Hannah didn’t fight. She couldn’t. The stranger dragged her through the broken window, pulling her past jagged glass that ripped her jacket and sliced her skin. Her lungs screamed. Her ribs felt like they had shattered.
Then the world tore open above her.
Air.
Rain.
Hands under her arms.
A man’s voice, deep and rough, cut through the storm.
“I’ve got you. Don’t fight me. Just breathe.”
She coughed river water into the mud while he hauled her onto the bank. She saw only pieces of him through the rain: dark hair plastered to his forehead, blood running down his temple, a tailored coat soaked and ruined, hands torn open from glass.
“Who are you?” she rasped.
He looked toward the road where sirens wailed in the distance.
“Someone who got there in time.”
Then he draped his coat over her trembling body and disappeared into the trees before the ambulance arrived.
At the hospital, a nurse with silver hair and kind eyes told Hannah she had bruised ribs, mild hypothermia, and enough cuts to keep the ER staff busy for hours.
“You’re lucky, sweetheart,” the nurse said. “Whoever pulled you out saved your life.”
“He was here?”
“For a minute.
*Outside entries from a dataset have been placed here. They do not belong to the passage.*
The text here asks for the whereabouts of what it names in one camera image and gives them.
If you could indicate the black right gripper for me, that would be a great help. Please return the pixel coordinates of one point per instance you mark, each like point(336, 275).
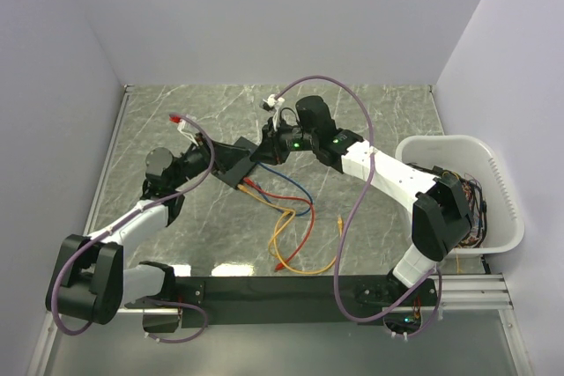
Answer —
point(270, 150)

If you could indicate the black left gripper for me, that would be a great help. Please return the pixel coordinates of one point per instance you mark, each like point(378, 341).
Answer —
point(226, 155)

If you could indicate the black network switch box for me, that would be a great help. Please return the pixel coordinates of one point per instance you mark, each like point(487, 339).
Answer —
point(241, 168)

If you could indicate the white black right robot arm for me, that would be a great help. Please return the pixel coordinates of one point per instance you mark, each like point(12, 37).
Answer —
point(437, 207)

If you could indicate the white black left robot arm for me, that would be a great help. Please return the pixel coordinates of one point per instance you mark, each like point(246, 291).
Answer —
point(90, 281)

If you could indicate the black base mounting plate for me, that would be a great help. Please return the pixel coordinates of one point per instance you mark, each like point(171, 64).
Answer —
point(234, 300)

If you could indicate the white plastic basket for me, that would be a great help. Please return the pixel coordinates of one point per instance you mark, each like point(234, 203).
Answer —
point(473, 160)

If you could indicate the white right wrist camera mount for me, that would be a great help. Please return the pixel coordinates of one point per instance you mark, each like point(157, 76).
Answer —
point(274, 104)

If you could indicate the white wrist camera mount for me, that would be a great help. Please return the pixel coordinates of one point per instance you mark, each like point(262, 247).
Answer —
point(274, 104)
point(182, 127)

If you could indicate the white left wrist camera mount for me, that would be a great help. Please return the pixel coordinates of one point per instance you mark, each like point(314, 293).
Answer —
point(182, 127)

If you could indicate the aluminium front frame rail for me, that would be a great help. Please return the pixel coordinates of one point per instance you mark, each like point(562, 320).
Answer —
point(450, 292)
Refused treatment. Left before police could get his name.” The nurse nodded toward the chair beside the bed. “Left that expensive coat, though.”
Hannah turned her head.
The coat hung over the chair, heavy black wool, still damp. Inside the collar, stitched in gold thread, were two initials.
C.R.
The police came later.
Two detectives. One older, one young enough to still believe paperwork could fix evil.
They asked about the rain. Her speed. Whether she had been drinking. Whether she had enemies.
“No,” Hannah said. “I’m a photographer. I shoot weddings, magazine features, charity events. I don’t have enemies.”
The older detective exchanged a look with his partner.
“What?” Hannah asked.
“Miss Collins,” he said carefully, “your brake lines were cut. Professionally. This wasn’t an accident.”
For two days, Hannah lay in that hospital bed staring at the coat and replaying the same question until it became a pulse behind her eyes.